Première Québécoise à participer à ces «Olympiques de la moto hors-route», Mme Gendron avait pris 56 minutes de retard dès la première journée de cette épreuve d’endurance. Selon un blogueur qui suivait l’équipe du Canada au Mexique, elle a fait quelques chutes qui lui ont fait faire de la mécanique et cela l’aurait beaucoup retardé.
Puis, le lendemain, elle sauté un spécial test, ce qui lui enlevait toute chance de médaille. Elle a alors décidé de rouler en fantôme.

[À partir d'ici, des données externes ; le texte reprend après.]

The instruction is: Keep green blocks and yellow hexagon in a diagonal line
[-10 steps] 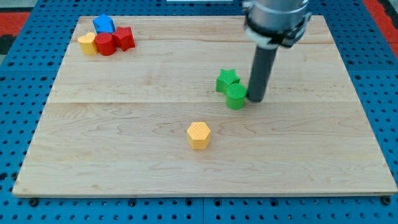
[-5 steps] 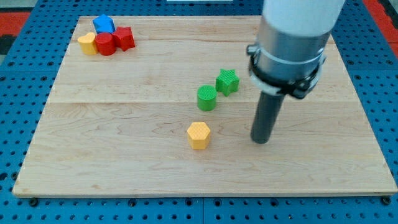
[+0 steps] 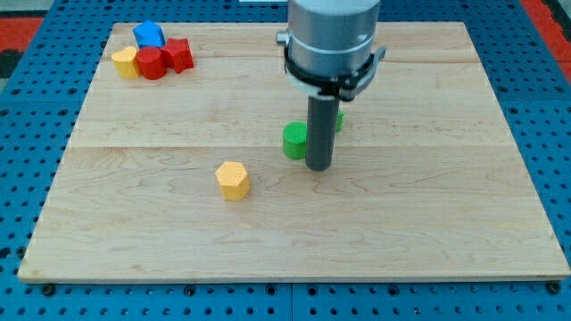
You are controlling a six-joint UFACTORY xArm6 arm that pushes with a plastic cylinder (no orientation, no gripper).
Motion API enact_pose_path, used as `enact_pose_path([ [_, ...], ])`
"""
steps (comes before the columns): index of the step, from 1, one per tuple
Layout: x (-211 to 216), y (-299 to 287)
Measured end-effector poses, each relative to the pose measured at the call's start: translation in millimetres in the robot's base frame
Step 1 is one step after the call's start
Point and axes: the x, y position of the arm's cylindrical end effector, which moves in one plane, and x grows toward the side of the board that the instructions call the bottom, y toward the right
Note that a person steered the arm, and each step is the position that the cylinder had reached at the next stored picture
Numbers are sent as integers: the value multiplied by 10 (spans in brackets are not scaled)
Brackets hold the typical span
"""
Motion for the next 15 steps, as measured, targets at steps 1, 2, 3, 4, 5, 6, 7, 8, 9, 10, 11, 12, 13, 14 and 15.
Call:
enact_pose_path([
  [1,-39,-77],
  [2,-73,-374],
  [3,-164,-325],
  [4,-630,-277],
  [5,-628,-551],
  [6,-1036,-507],
  [7,-1067,-789],
  [8,-704,-754],
  [9,-564,-770],
  [10,-615,-1056],
  [11,-428,-1099],
  [12,-320,-1120],
  [13,-161,-1627],
  [14,87,-1567],
  [15,83,-1151],
])
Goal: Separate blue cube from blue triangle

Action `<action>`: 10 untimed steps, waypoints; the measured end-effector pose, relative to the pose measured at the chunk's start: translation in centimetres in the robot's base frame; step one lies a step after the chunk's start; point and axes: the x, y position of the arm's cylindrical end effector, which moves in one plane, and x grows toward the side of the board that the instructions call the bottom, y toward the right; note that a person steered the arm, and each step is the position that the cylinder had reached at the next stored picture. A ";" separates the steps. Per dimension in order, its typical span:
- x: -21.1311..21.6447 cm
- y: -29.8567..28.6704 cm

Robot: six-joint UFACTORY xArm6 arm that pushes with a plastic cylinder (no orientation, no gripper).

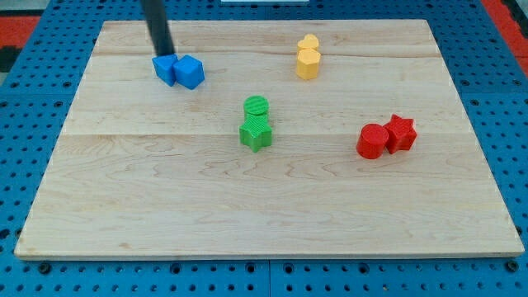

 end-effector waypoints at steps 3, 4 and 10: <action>2.5 3.1; 3.5 2.0; 7.0 1.8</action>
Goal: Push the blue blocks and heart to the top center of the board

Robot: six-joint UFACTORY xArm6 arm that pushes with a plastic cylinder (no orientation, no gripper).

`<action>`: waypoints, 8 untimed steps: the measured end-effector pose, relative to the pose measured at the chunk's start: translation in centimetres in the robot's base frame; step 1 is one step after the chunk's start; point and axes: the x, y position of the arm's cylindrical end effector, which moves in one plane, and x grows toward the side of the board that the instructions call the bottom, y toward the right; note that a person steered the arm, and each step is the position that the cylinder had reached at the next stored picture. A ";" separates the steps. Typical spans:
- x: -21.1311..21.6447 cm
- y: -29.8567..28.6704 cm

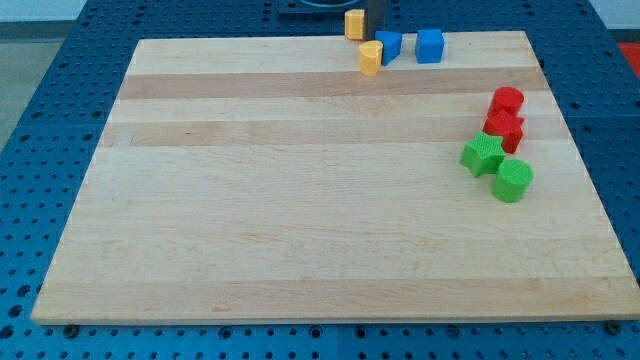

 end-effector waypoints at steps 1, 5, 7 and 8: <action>0.6 4.1; 3.7 4.2; 6.3 -6.7; 6.3 -7.5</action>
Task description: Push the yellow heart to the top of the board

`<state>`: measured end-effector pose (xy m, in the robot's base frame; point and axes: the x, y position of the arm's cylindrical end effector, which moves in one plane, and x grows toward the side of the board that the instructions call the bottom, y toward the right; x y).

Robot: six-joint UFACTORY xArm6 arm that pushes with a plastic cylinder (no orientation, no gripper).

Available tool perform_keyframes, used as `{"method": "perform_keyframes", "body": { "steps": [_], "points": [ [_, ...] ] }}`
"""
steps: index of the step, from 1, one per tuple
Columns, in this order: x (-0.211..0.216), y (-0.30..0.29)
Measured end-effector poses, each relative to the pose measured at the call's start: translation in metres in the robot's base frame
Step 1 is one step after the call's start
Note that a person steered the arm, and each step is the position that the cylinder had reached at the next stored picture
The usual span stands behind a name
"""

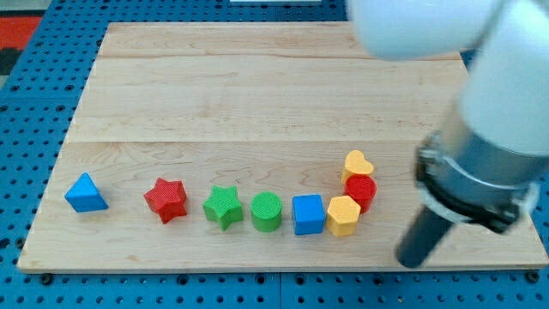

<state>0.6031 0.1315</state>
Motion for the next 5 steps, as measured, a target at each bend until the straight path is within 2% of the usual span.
{"method": "perform_keyframes", "body": {
  "steps": [2, 3, 4, 5],
  "points": [
    [-0.095, -0.030],
    [-0.124, -0.041],
    [-0.144, -0.004],
    [-0.211, -0.038]
  ]
}}
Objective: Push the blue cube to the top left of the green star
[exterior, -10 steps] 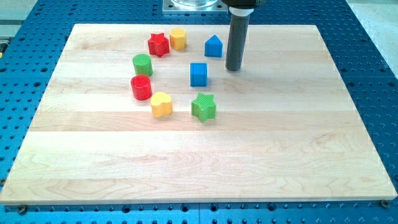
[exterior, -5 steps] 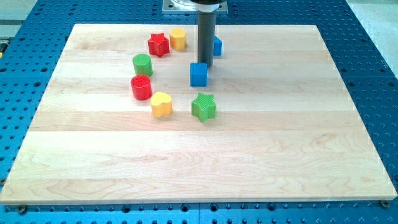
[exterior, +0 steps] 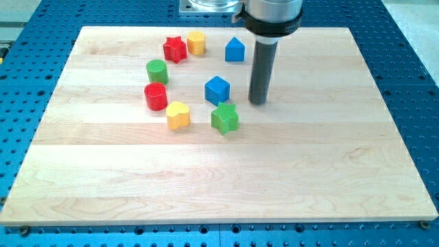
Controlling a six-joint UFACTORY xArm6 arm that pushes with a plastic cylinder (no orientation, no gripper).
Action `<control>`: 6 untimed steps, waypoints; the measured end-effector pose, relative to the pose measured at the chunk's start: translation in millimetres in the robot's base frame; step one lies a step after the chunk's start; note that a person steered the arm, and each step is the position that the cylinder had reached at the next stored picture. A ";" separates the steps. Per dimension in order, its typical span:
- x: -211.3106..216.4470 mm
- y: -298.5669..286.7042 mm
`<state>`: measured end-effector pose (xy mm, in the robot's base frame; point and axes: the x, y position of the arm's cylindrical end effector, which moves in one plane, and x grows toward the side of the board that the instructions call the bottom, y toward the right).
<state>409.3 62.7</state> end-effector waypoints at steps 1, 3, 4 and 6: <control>-1.3 -20.4; -15.1 -32.4; -17.8 -33.5; -59.0 2.1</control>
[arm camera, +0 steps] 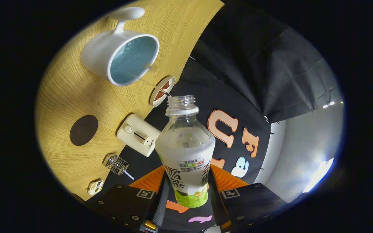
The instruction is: Take the bottle from table, then pour the juice into the cup, finally place the bottle on the coaster
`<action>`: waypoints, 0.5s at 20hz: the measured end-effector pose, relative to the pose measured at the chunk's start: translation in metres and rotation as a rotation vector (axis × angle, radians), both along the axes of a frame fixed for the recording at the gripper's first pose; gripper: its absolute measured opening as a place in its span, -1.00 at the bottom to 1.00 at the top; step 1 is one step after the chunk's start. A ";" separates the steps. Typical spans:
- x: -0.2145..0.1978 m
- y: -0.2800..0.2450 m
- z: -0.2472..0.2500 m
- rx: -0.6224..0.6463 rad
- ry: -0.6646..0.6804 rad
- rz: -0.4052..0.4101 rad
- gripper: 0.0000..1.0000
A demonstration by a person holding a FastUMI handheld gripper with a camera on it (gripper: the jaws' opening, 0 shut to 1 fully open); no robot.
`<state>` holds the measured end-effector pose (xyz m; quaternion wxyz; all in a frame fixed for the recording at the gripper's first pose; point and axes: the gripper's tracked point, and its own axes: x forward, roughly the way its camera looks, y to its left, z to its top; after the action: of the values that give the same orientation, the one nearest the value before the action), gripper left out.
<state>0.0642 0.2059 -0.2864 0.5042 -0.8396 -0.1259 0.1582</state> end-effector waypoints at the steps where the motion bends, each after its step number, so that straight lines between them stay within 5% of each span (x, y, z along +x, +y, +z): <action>1: -0.001 0.001 0.000 0.003 0.002 0.000 0.20; 10: -0.008 0.005 -0.021 0.084 0.092 -0.045 0.20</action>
<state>0.0566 0.2114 -0.3075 0.5478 -0.8121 -0.0900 0.1796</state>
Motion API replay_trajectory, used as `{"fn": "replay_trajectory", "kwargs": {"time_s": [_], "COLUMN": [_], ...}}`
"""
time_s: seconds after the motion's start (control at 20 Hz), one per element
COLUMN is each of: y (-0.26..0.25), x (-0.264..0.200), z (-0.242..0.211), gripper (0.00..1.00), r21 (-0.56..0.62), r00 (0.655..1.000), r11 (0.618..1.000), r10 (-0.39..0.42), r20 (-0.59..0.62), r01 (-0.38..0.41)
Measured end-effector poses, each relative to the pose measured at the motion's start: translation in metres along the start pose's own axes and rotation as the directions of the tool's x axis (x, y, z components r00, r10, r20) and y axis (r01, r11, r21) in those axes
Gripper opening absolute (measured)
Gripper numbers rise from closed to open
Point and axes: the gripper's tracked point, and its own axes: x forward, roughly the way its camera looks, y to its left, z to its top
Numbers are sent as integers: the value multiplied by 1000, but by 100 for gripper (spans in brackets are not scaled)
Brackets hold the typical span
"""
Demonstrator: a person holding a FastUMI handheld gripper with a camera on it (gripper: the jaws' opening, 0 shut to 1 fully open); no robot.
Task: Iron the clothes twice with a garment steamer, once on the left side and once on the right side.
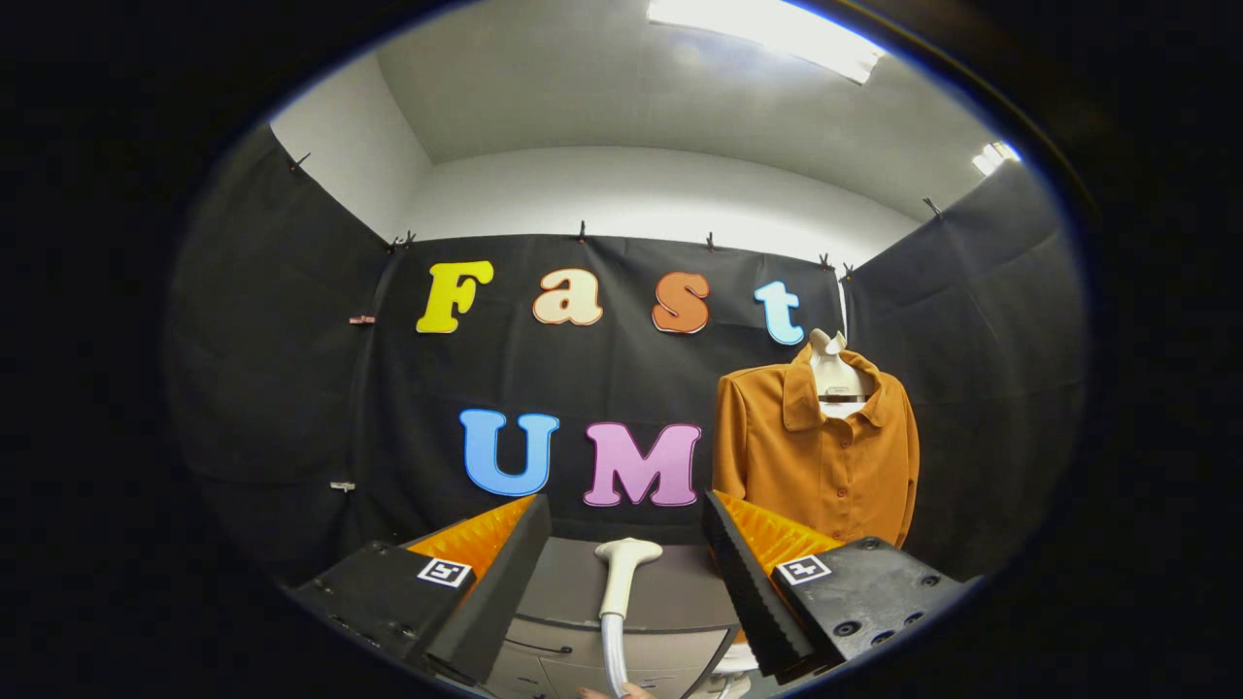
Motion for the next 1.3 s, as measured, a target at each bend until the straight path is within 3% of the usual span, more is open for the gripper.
{"fn": "replay_trajectory", "kwargs": {"time_s": [0.8,1.3], "y": [28,40], "x": [15,51], "z": [-18,-59], "gripper": [98,98], "r21": [-2,-8], "r00": [996,987], "r11": [997,995], "r10": [-74,-96], "r20": [-45,-126], "r01": [74,96]}}
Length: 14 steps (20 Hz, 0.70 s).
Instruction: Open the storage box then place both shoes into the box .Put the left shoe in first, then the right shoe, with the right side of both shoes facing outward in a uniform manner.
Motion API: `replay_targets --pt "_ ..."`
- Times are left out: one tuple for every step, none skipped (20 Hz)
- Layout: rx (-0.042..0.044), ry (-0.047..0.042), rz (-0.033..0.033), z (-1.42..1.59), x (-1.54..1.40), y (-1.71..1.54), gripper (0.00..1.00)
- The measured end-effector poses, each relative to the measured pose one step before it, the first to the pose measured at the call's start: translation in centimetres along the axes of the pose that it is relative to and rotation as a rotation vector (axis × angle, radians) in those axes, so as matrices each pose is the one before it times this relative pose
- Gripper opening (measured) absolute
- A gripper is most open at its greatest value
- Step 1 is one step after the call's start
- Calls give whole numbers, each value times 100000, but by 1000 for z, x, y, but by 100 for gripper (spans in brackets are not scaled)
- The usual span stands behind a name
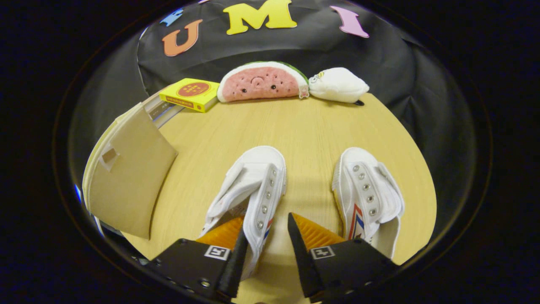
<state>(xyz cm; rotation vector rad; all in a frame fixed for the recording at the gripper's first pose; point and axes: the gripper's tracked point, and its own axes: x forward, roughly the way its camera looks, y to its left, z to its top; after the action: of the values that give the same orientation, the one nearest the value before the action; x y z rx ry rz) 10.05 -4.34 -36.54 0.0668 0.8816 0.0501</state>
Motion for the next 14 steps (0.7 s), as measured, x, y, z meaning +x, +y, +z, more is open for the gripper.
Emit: replay_targets --pt "1709 1712 1225 -118 218 259 43" --pt "2264 1945 -384 -208 -56 -140 30" --pt "1837 2151 1343 -253 58 220 17" --pt "4661 1529 -260 -42 117 -111 16" --pt "3622 2666 830 -39 -308 356 2" --pt "2835 1812 13 103 -16 -127 0" --pt "2367 2278 246 -110 -176 149 0" --pt "1771 1611 54 -77 -340 70 0" --pt "1214 1410 714 38 -230 234 0" --pt "1656 1245 564 -144 -340 172 0" --pt "2018 1002 515 -172 -247 202 0" --pt "2573 1151 427 -358 -427 222 0" --pt "2249 269 91 -194 -468 181 0" --pt "2575 73 -145 -254 -733 265 0"
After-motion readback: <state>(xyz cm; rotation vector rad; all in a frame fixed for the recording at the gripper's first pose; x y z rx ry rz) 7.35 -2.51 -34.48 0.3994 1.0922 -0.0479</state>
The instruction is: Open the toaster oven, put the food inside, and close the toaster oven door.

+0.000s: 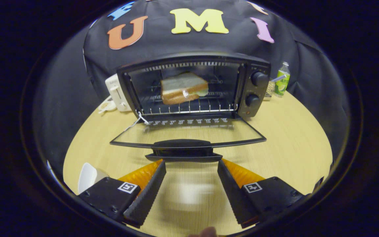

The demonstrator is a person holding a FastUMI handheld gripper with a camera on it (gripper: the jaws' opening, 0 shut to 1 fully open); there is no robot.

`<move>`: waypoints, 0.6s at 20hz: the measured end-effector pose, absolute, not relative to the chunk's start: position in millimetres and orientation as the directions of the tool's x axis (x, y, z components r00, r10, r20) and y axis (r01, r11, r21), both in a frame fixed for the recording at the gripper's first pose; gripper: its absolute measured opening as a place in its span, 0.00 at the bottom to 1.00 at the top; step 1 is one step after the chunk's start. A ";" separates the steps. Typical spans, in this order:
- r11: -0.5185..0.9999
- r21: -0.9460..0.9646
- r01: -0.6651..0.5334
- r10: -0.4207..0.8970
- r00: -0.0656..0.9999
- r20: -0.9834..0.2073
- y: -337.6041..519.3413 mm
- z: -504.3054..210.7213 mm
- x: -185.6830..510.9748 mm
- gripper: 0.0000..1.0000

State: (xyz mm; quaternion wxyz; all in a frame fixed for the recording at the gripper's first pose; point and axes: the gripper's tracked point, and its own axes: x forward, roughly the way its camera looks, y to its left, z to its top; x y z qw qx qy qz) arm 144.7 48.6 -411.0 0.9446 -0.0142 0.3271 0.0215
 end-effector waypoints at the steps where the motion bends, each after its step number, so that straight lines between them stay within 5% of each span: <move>1: 0.999 -0.011 -0.052 0.035 0.795 -0.606 50.0 -400.2 149.0 1.00; 12: 0.995 -0.047 -0.091 0.063 0.909 -0.412 61.5 -242.2 200.3 1.00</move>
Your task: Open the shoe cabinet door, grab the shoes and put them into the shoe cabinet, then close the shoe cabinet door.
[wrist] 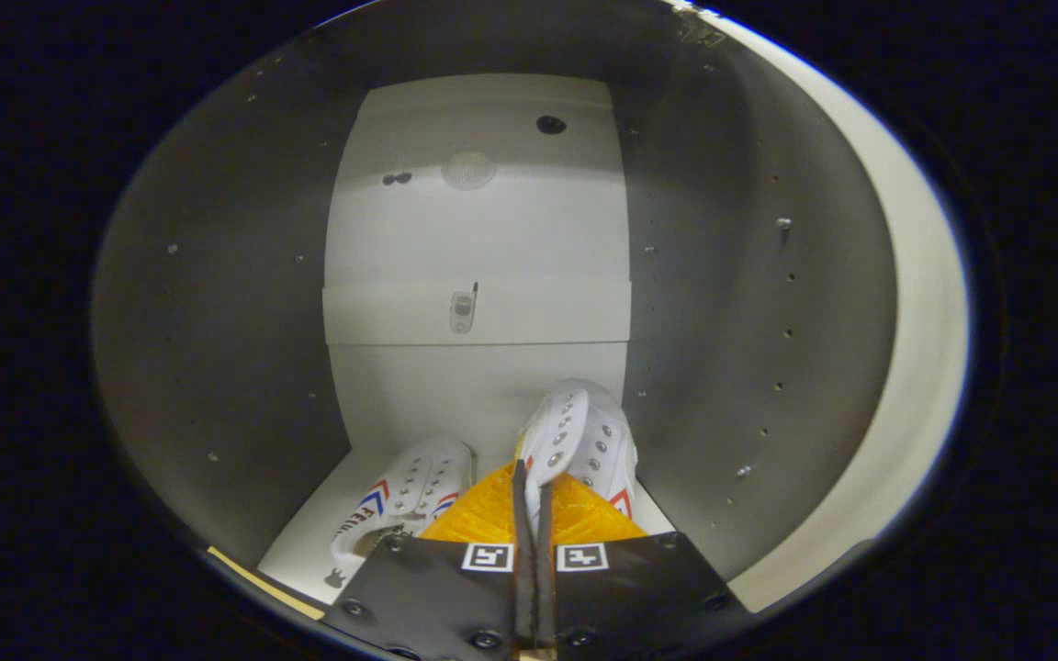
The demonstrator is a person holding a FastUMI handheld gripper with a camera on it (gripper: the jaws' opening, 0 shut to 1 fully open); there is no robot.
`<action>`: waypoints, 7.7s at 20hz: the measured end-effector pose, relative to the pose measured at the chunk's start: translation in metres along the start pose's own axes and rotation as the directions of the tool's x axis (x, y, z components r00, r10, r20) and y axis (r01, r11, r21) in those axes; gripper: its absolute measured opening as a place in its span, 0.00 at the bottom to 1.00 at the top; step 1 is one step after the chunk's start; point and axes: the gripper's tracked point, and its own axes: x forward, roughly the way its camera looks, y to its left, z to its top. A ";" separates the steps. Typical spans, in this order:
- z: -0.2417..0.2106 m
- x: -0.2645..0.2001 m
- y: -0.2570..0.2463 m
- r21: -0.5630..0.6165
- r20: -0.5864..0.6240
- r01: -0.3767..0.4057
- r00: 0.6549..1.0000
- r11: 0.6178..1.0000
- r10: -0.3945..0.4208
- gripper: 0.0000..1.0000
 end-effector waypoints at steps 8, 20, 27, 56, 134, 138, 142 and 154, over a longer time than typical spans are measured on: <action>-0.043 0.041 0.014 -0.048 -0.145 -0.071 0.987 0.996 0.063 0.03; 0.006 -0.011 0.013 -0.054 0.028 -0.042 0.999 0.998 0.044 0.35; 0.045 -0.123 0.006 -0.041 0.213 0.018 0.977 0.999 -0.008 0.35; 0.057 -0.513 -0.203 0.151 0.452 0.458 0.756 0.876 -0.473 0.35; 0.035 -0.260 0.066 0.114 0.278 -0.317 0.920 0.941 0.276 0.93; 0.038 -0.243 0.077 0.114 0.271 -0.291 0.929 0.950 0.252 0.93; 0.046 -0.218 0.080 0.132 0.257 -0.272 0.938 0.953 0.232 0.94; 0.048 -0.188 0.089 0.156 0.240 -0.155 0.964 0.975 0.115 0.94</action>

Elle a masqué son numéro, a circulé dans la piste pour trouver les montées plus difficiles et aider ses coéquipiers en leur indiquant le meilleur endroit par où passer. «Je continue pour la pratique. Si vous saviez tout ce que j’ai pu voir durant cette course… c’est incroyable!», a affirmé sur sa page Facebook l’inhalothérapeute de profession, qui habite Mont-Laurier depuis de nombreuses années.
Conditions extrêmes
Toujours selon le blogue, les Six jours d’endurance international au Mexique présenteraient le parcours le plus difficile de son histoire cette année. Les participants doivent franchir 300 km par jour pendant six jours, dans un parcours accidenté avec des points de vérification, comme on le fait pour les rallyes.
On parle donc de six à sept heures de moto par jour, dans les conditions extrêmes du Mexique avec sa chaleur accablante. En plus, les participants doivent être autonomes et assumer leur entretien et leurs réparations mécaniques. Le simple fait de compléter les six jours donne automatiquement la médaille de bronze. Karine Gendron se passionne pour la moto hors-route depuis 2004.